(Des Moines Register) -- A week after he quit the presidential race, fundraising mailers from Rick Santorum arrived in Iowa mailboxes Monday with a strongly-worded warning.
"It truly frightens me to think what'll happen if Mitt Romney is the nominee," says the letter signed by Santorum and paid for by his campaign.
The undated letter says there's still time for conservatives to make sure the GOP doesn't nominate "a Massachusetts Moderate" and that Republicans would be "crippled" if Romney were to become the nominee.
The blunt message quickly had Republicans here speculating: Did Santorum order up the mailer right before he suspended his campaign on April 10, so its timing was just a simple and understandable mistake? Or, did Santorum, who is still raising money and possibly not quite ready to come to grips with his loss, send this wording out deliberately?
The mailers were paid for and sent before Santorum stepped out of the race, Santorum campaign spokeswoman Alice Stewart said tonight.
Read the letter
Earlier in the day, conservative radio talk show host Steve Deace said he thought there were four possible explanations.
"One, this is simple campaign ineptitude.
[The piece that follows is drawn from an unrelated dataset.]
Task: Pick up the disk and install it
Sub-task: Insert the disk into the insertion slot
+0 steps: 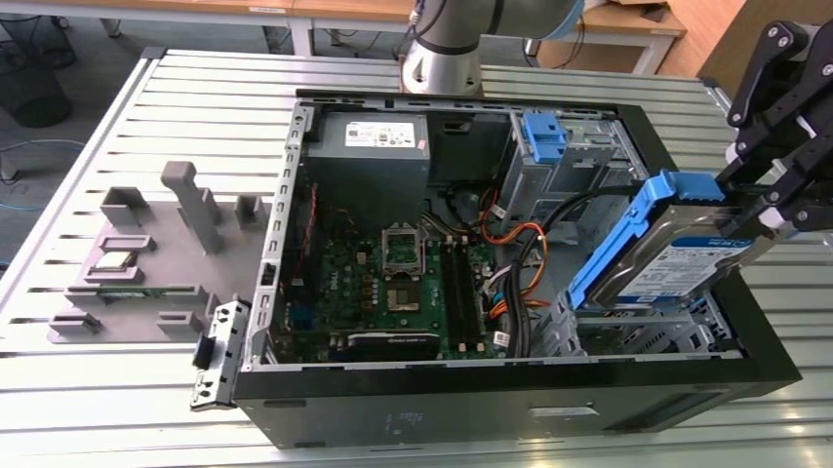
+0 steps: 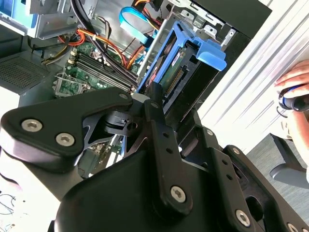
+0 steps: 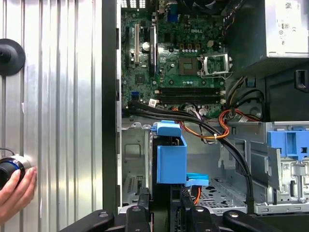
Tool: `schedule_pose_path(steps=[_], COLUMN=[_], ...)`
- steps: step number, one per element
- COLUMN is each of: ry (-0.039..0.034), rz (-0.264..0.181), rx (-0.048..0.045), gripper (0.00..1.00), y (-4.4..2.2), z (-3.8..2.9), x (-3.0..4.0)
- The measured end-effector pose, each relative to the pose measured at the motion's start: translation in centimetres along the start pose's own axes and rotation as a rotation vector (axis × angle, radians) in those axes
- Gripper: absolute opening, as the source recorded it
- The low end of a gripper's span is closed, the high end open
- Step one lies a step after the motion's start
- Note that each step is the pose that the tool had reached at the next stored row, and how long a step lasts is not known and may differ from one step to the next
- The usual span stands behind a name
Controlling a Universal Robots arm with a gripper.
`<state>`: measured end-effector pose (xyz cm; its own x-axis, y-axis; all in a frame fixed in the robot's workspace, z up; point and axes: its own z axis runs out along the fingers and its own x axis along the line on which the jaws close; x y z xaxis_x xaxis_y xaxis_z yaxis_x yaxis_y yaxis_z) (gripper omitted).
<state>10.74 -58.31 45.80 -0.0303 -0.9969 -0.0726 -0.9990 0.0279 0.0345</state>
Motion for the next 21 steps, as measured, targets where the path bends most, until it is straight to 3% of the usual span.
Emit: schedule_pose_path(steps=[21], ry=[0.0001], rz=[0.000], rx=[-0.0002], gripper=[0.35], y=[-0.41], z=[0.45], x=[0.02])
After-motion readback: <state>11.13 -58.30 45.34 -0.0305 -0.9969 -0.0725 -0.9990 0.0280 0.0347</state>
Two, there is conflict between Santorum's personal convictions and those within his campaign who would like their careers extended by Romney come the general election," Deace said.
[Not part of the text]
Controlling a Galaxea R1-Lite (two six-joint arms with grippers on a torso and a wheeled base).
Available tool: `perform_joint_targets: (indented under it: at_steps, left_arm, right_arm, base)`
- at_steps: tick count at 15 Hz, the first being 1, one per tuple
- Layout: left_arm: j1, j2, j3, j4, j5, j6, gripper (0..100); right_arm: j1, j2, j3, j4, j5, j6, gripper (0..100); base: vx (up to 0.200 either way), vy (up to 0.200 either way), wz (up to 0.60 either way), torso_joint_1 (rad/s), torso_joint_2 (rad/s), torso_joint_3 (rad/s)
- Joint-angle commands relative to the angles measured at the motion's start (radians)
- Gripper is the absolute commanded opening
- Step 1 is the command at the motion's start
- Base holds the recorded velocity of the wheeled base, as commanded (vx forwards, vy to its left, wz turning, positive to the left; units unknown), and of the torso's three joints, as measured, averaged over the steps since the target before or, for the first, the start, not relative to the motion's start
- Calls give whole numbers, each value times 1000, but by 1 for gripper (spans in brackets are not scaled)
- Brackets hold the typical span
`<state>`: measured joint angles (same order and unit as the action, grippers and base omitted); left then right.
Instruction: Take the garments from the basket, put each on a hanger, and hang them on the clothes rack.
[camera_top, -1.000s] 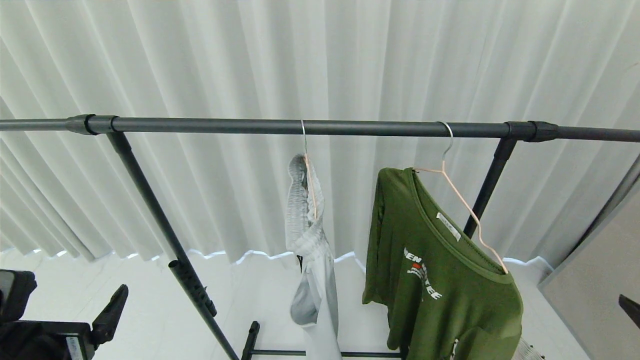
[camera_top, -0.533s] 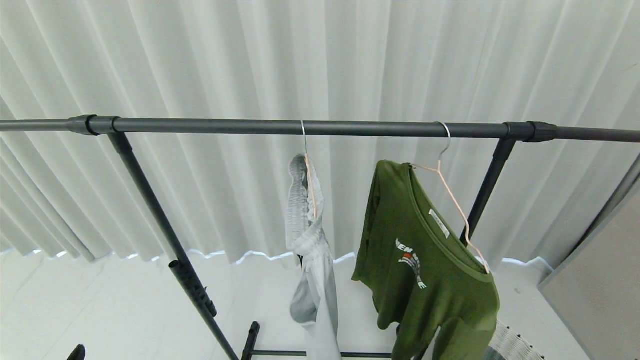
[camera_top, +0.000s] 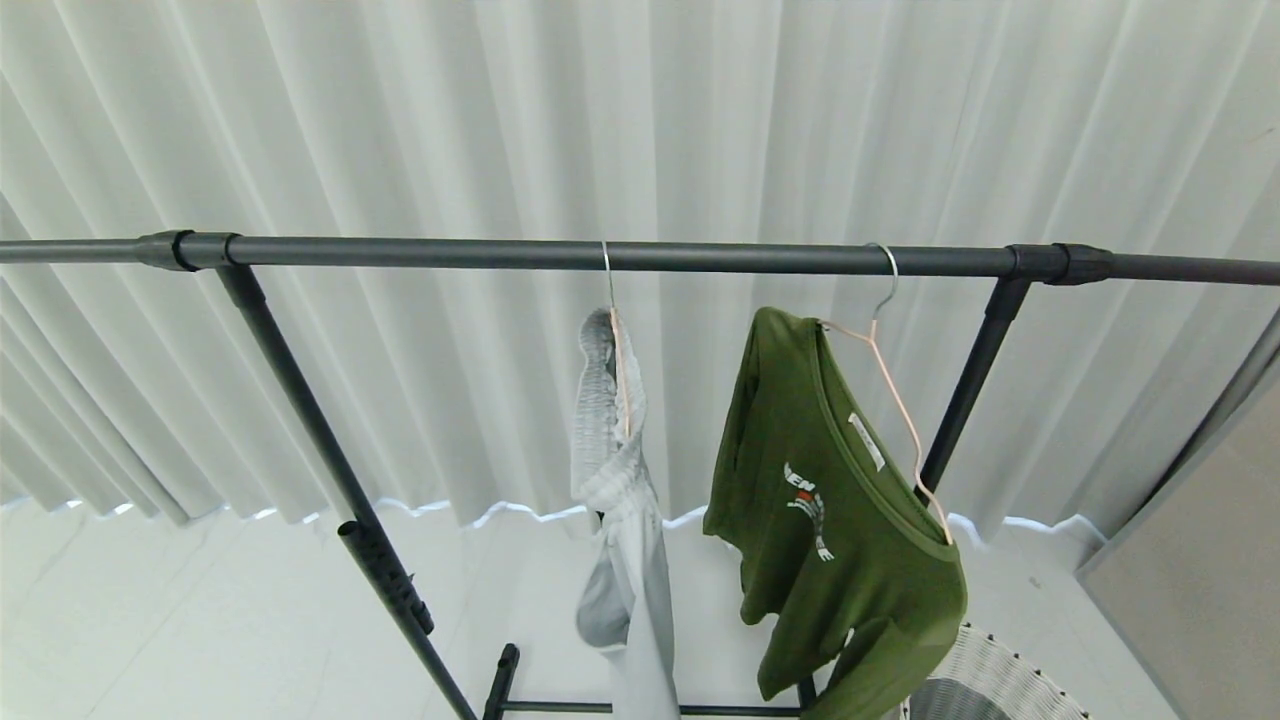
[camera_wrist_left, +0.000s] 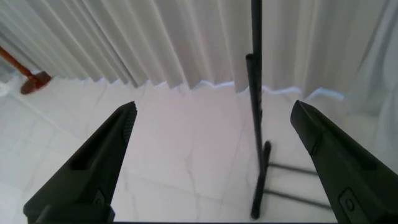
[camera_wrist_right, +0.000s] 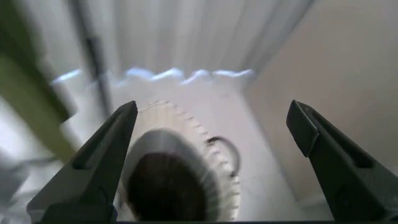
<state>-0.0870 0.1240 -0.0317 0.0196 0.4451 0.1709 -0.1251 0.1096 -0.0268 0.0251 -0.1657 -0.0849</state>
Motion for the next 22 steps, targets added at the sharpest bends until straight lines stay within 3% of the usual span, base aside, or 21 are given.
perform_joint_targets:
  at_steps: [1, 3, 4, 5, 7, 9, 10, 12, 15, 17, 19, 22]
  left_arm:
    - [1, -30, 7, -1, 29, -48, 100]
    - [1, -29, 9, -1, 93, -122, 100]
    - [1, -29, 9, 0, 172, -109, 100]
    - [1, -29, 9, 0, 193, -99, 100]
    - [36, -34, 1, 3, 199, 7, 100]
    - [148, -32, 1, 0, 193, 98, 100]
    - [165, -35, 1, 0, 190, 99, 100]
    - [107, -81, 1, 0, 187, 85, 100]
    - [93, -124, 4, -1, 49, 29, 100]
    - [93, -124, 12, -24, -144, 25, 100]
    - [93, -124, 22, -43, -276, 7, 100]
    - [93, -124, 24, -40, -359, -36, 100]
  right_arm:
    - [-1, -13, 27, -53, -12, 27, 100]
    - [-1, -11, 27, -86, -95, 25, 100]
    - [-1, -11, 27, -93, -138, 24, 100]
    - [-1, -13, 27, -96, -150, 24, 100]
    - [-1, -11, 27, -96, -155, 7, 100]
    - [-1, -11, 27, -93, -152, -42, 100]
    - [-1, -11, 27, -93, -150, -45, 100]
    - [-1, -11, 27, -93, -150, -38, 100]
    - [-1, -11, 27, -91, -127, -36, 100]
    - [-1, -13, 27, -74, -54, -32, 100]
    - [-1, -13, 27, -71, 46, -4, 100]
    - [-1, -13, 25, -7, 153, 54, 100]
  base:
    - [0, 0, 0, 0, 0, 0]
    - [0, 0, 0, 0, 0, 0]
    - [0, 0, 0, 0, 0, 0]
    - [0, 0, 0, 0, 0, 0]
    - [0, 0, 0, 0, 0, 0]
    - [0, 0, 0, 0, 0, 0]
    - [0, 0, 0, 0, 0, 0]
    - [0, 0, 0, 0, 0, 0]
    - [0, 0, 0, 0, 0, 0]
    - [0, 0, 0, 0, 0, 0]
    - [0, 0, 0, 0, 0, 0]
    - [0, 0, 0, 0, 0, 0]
Deace noted that a top Santorum adviser last week insisted he would campaign with Romney, and that major financial backer Foster Friess has already shifted his support to Romney.
But last night, Santorum declined to endorse Romney during a conference call with supporters meant to offer thanks and to ask for money.
"Three, this is simply an attempt to leverage more out of Romney by reminding him his base likes him less than they liked McCain, and four, all of the above," said Deace, whose show airs on KTIA 99.3 FM in Boone, WHO 1040 AM in Des Moines, KMA 960 AM in Shenandoah, and stations in several other states.
Steve Grubbs, a GOP strategist from Davenport who was Iowa campaign chairman for presidential candidate Herman Cain, said: "I'm sure the Santorum campaign is regretting that mail piece at this point, because as much as they may not have wanted to lose to Romney, I'm sure they don't want to be seen as hurting the chances for the GOP this fall."
Grubbs said national direct mail is tricky for campaigns because it can take half a month to be delivered.
"Well after Herman Cain dropped out, we had mail landing telling people we were on the verge of winning the nomination," Grubbs said.
He added that late mailers are a double mistake for campaigns because they send a negative message after the time for that has come and gone - and they cost thousands of dollars and return almost nothing in contributions.
Santorum expressed fondness for Iowa in his speech withdrawing from the race last week, saying his victory in the Iowa caucuses gave an improbable candidate a big boost. Romney nearly tied him in the caucuses, finishing within a historically close margin of 34 votes.
In the fundraising letter that arrived in Iowa, Santorum said Republicans would be "crippled" if Romney were the one chosen to take on President Barack Obama.
"My friend, Republicans and conservatives will be crippled by a nominee who presents zero contrast with Barack Obama on the major issues of this election," Santorum wrote. "Any attempt by Mitt Romney to attack President Obama's positions on health-care, energy policy, social issues, or the economy will be easily neutralized."
Romney is widely considered the GOP nominee at this point, although that will officially be decided at the Republican national convention in Tampa in late August.